Since coming home I’ve tried to keep showing up for all the things that fill my life, if only because I know that Ruth Ann would not want me to lose one moment of life or connection or music in my grieving for her. And so, I walk. I knit. I practice. I show up for yoga class and the Hospice unit and harp lessons and ensemble rehearsals. I spend time with still-living friends who love me and care for my aching heart. But I’ve not written a word, in either my private journal or my blog.

In the two months since Ruth Ann died, the Earth turned towards the Sun. The hours of darkness shrink, and light beckons. The oaks and maples unfurl new green leaves against a china-blue sky. Shade returns to the world. White and pink clouds of dogwood blossoms arch over the neighborhood streets. The scent of confederate jasmine hangs in the air. White azalea blossoms mound like snowdrifts, and offer backdrop for the crimson, lavender and pink azaleas that compete for attention. A sudden burst of red on green bursts into song as the cardinal perches in the cedar tree beside my driveway.

It’s Easter Sunday, the day to celebrate resurrection and redemption. Easter does not erase the pain of Ruth Ann’s passing, but it reminds me that life emerges from darkness, and that we are all offered resurrection. I breathe out gratitude for beauty that still fills this world, and for the hope that is promised this day. And that’s a start.

Death and Life

My friend with pancreatic cancer died this afternoon. I did not get to go play my harp for her again. A nasty cold kept me away the past ten days. It seemed unfair to inflict sore throat, fever and sinus congestion on someone who is already dying. Enough is enough.

I am sad that I did not get to see her again, and grateful that she is no longer suffering.

The turning cogwheel of my world is missing more and more teeth: my dad, Leo, Bettie, Patti, Ruth, John, and now Roxann. Yet, “the big wheel keeps on turnin’, ” missing teeth and all, and life rolls on.

The life that rolled on tonight was the end-of-semester Recorder Ensemble concert. Again we had more people in the audience than we had playing on stage, and many members of the audience were not related to any of the recorder players . . . I guess our fame is spreading.
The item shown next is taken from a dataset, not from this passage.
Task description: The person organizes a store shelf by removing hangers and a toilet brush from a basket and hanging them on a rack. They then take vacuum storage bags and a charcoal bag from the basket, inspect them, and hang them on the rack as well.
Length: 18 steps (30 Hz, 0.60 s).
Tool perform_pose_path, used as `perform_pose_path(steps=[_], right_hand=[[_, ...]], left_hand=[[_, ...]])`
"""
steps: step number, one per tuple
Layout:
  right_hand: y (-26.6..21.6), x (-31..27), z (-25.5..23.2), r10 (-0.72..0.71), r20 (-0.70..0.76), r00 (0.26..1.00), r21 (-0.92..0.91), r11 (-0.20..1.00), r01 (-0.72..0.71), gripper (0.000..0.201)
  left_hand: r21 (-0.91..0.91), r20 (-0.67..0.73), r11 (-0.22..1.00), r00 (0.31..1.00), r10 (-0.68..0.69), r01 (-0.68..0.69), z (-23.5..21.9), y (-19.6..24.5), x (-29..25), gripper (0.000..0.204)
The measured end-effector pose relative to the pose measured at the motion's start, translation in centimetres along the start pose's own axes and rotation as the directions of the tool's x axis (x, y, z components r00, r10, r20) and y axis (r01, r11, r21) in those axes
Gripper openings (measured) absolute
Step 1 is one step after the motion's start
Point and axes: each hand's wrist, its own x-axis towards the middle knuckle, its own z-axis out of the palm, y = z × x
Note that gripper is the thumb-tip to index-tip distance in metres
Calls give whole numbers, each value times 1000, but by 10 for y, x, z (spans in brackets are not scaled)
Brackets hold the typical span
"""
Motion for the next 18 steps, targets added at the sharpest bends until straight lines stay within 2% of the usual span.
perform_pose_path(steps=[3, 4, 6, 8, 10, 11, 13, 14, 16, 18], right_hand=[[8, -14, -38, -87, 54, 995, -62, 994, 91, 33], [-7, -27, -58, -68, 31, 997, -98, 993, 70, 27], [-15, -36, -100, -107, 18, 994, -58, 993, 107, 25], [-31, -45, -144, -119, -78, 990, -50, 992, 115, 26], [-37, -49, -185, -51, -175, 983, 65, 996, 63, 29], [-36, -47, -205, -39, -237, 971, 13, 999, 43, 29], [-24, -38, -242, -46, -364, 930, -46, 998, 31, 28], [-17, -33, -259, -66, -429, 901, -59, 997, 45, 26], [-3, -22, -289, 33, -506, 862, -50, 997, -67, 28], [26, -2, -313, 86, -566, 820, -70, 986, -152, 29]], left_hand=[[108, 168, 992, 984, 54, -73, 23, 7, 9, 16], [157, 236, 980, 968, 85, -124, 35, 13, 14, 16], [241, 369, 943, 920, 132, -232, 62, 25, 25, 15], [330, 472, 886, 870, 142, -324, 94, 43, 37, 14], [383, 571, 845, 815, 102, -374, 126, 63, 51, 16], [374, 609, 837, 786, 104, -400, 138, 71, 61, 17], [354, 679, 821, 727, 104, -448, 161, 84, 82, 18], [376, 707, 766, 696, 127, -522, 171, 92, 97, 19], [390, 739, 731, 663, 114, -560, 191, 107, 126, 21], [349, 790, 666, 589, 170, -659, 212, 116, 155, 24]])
This semester’s music was the most challenging I’ve played since joining the ensemble five years ago. For many of the pieces I was the solo soprano amongst the flock of altos, tenors and basses.

Tonight, for the first time, I can say that I am happy with how I played in a concert. My stomach remained in its assigned place instead of in my throat, and my hair-trigger adrenal glands did not surprise me with a sudden overdose of adrenaline. While I was not note perfect on every piece, I never lost the flow of the music, never lost the beat, and never lost the joy of playing.

Tonight, with my friend’s death heavy in my heart, I am grateful to still be in this silly old world, even with all its missing pieces. I’m grateful to be able to play music, grateful to be able to still walk among the trees and beneath the stars and with the friends who remain close by my side. I’m grateful to be able to say, “I’m happy with how I played tonight,” and to go to sleep with a satisfied mind.